Além disso, a mudança nas regras do As provas mais famosas de ‘RPDR’, como o Snatch Game, são realizadas também no RuPaul’s Drag Race All Stars favorece o estabelecimento de uma dinâmica humana mais próxima, por exemplo, de um programa estilo Big Brother: como são as próprias participantes que excluem umas às outras, elas precisam apresentar seus argumentos sobre os critérios usados em sua decisão. Aparecem então dilemas diversos: deve-se eliminar a candidata mais forte? Deve-se optar por manter as alianças (Shangela, por exemplo, menciona sempre a lógica de Game of Thrones em suas conversas com a câmera). Na minha visão, embora traga alguma tensão ao programa, a regra acaba por distorcer os resultados do All Stars, pois a vencedora não será necessariamente a melhor de todas as drags.

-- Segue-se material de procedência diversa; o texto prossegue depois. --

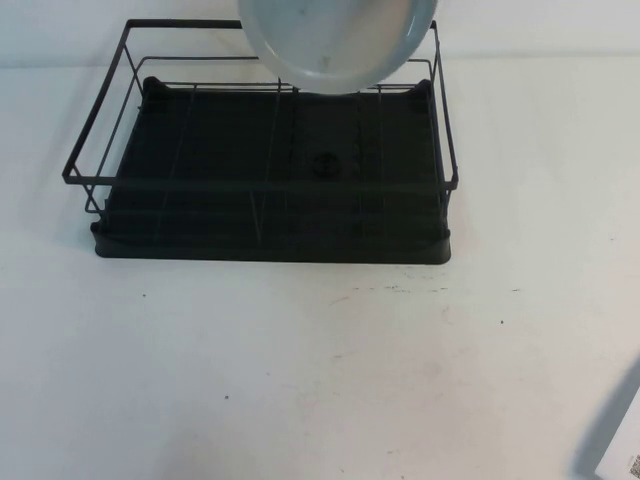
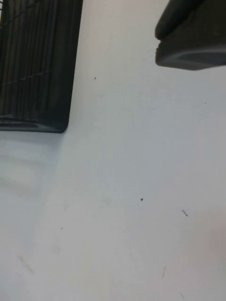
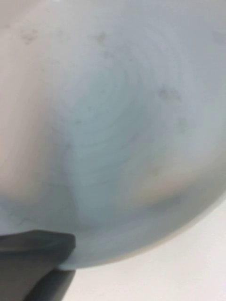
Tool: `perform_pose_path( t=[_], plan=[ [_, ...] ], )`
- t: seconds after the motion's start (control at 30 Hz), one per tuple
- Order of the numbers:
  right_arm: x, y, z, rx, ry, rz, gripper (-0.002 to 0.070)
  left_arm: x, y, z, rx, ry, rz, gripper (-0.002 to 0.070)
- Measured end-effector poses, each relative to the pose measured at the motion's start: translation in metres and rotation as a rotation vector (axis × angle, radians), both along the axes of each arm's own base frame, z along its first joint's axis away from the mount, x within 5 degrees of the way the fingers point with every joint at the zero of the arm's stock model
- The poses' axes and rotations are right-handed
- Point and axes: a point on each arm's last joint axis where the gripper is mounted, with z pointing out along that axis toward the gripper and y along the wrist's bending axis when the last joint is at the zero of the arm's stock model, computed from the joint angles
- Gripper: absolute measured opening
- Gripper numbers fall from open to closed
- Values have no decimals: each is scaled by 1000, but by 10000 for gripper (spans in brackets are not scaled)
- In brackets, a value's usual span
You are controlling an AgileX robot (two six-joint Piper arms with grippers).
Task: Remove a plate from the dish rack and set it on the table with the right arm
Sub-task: Place the plate from the table
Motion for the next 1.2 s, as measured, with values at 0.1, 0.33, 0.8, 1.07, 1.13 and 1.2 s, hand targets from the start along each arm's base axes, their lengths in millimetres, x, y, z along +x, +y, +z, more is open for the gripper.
perform_pose_path(
  t=[0.1, 0.33, 0.8, 1.07, 1.13, 1.2],
  plan=[
    [-10, -4, 9, -6, 36, -9, -9, 0, 0, 0, 0, 0, 0, -4],
    [-45, -17, 38, -43, 139, -39, -9, 0, 0, 0, 0, 0, 0, -4],
    [-116, -39, 78, -11, 301, -73, -9, 0, 0, 0, 0, 0, 0, -4],
    [-166, -54, 50, 97, 462, -144, -9, 0, 0, 0, 0, 0, 0, -4],
    [-182, -58, 38, 142, 504, -165, -9, 0, 0, 0, 0, 0, 0, -4],
    [-196, -62, 25, 187, 552, -188, -9, 0, 0, 0, 0, 0, 0, -4]
  ],
)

Conforme esperado, RuPaul’s Drag Race All Stars deu bastante certo, embora não ofusque a graça nem chegue aos pés do programa original (em partes, creio, por ser mais previsível). As primeiras edições coroaram as drags Chad Michaels (uma impressionante imitadora da cantora Cher) e Alaska Thunderfuck (uma artista com forte vocação para a comédia), as quais terminaram a “corrida” adentrando no panteão das superdrags. A ideia de “dinastia”, da formação de uma casta entre as melhores, é ao tempo todo reiterada por RuPaul e pela edição do programa, valorizando as artistas que brilharam em suas temporadas, mas não venceram a competição.

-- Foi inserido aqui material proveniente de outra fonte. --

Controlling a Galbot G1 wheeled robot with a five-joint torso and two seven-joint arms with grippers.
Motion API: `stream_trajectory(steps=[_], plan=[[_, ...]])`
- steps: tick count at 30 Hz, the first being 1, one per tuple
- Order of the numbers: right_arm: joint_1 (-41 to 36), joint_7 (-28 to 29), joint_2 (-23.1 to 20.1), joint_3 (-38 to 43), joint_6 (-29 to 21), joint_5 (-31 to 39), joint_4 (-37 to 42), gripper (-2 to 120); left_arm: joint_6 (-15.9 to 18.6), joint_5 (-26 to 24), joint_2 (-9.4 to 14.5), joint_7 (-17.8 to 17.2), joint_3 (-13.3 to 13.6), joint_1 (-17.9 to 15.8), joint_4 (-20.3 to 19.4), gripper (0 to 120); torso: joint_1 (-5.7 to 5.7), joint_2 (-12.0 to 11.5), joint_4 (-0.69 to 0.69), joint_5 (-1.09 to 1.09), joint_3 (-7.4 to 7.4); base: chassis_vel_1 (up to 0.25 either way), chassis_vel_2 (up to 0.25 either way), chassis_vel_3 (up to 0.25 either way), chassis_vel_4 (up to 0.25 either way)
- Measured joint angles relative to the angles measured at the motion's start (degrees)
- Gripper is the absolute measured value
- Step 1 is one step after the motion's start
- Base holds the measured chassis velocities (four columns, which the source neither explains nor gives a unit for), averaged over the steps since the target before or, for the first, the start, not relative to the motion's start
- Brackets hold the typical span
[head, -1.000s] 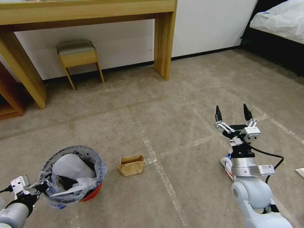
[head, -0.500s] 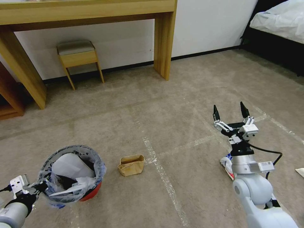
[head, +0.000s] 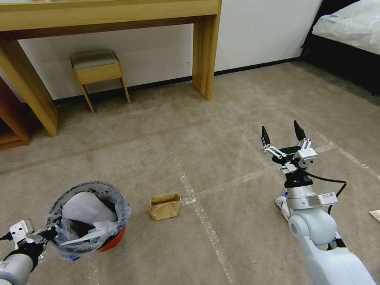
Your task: Pick up the trash bin and place the garbage on the floor into it.
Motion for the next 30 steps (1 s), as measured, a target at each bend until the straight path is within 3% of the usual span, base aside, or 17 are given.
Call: stream_trajectory(steps=[6, 8, 9, 12, 13, 22, 26, 30], plan=[[3.33, -0.07, -4.97, -5.4, -1.55, 0.44, -0.83, 100, 0.0, 0.15, -0.02, -0.01, 0.0, 0.22, 0.06, 1, 0.0, 0.0, 0.0, 0.0, 0.0, 0.0, 0.0, 0.0, 0.0], [6.97, 1.43, -10.62, -13.22, -5.83, 1.48, -0.87, 100, 0.03, 0.16, 0.2, -0.01, 0.1, 0.36, -0.04, 1, 0.0, 0.0, 0.02, -0.01, 0.0, 0.0, 0.0, 0.0, 0.0], [6.97, 1.43, -10.62, -13.22, -5.83, 1.48, -0.87, 100, 0.03, 0.16, 0.2, -0.01, 0.1, 0.36, -0.04, 1, 0.0, 0.0, 0.02, -0.01, 0.0, 0.0, 0.0, 0.0, 0.0], [10.3, 2.89, -15.84, -20.21, -12.35, 3.68, 0.11, 100, 0.25, 0.15, 0.75, -0.23, 0.64, -0.26, 0.0, 1, 0.0, 0.0, 0.03, 0.0, 0.0, 0.0, 0.0, 0.0, 0.0], [16.35, 4.97, -20.9, -30.96, -17.58, 5.95, -0.82, 100, 0.53, -0.02, 1.64, -0.41, 1.81, -1.19, 0.64, 1, 0.0, 0.0, 0.01, 0.01, 0.0, 0.0, 0.0, 0.0, 0.0], [27.68, 6.98, -25.15, -48.37, -29.24, 11.06, -1.09, 100, 0.65, -0.32, 2.43, -0.37, 2.13, -1.53, 1.15, 1, 0.0, 0.0, -0.01, -0.01, 0.01, 0.0, 0.0, 0.0, 0.0], [32.26, 7.56, -25.22, -53.64, -31.53, 12.79, -1.46, 100, 0.65, -0.41, 2.43, -0.34, 1.97, -1.5, 1.14, 1, 0.0, 0.0, 0.0, -0.02, 0.0, 0.0, 0.0, 0.0, 0.0], [40.95, 8.2, -23.68, -66.03, -35.33, 16.03, -3.41, 100, 0.65, -0.56, 2.32, -0.34, 1.71, -1.51, 1.08, 1, 0.0, 0.0, 0.02, 0.01, 0.01, 0.0, 0.0, 0.0, 0.0]])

Ainda restam pelo menos 2 episódios para o encerramento da temporada 3 (caso não haja mais episódios de repescagem, lavagem de roupa suja, etc.), mas já há bastante material a ser considerado sobre esta volta do All Stars. A começar pela seleção do elenco, com várias situações atípicas. Algumas drags (como Milk) foram lembradas por terem angariado mais fama após o término do programa do que durante o reality). É a mesma lógica da seleção de Morgan McMichaels, que gerou um fandom considerável após uma participação não muito marcante na temporada 2.
Mas o mais surpreendente talvez tenha sido a escalação de Bebe Zahara Benet, a vencedora da primeira temporada de RPDR, de 2009 (o que subverte uma regra do programa, já que o AllStars só contempla participantes que não venceram o show). Assim, é como se RuPaul’s Drag Race All Stars desse uma chance de uma maior visibilidade a uma participante precursora, pouco conhecida do grande público, pois acompanhou o programa quando ainda era bastante amador, digamos assim (numa brincadeira no programa de estreia, Bebe falou que em 2009 “nem existia internet ainda” – e ela não está longe da realidade, de fato).
O desenrolar do ciclo 3 tem trazido boas surpresas e momentos de humor. Ben De La Creme, que monta uma drag em estilo retrô, tem parecido imbatível: com performance quase sempre impecável, ganhou quase todos os desafios. Já Milk e Thorgy Thor se destacam negativamente: a primeira parece ter uma confiança desproporcional à qualidade de suas apresentações, e a última é daquelas do estilo “eu sou meu pior inimigo”. Talvez drags muito queridas, como Pearl e Valentina, pudessem ter sido lembradas para o elenco.
Ainda que não tenha o mesmo brilho da temporada “padrão” – que acabou de anunciar o elenco da temporada 10 – RuPaul’s Drag Race All Stars entrega uma boa diversão e contempla a legião de fãs que leva já tantas drags (são mais de cem desde a estreia do programa original) ao estrelato. É o fandom do programa, no fim das contas, o grande homenageado desta espécie de spin-off.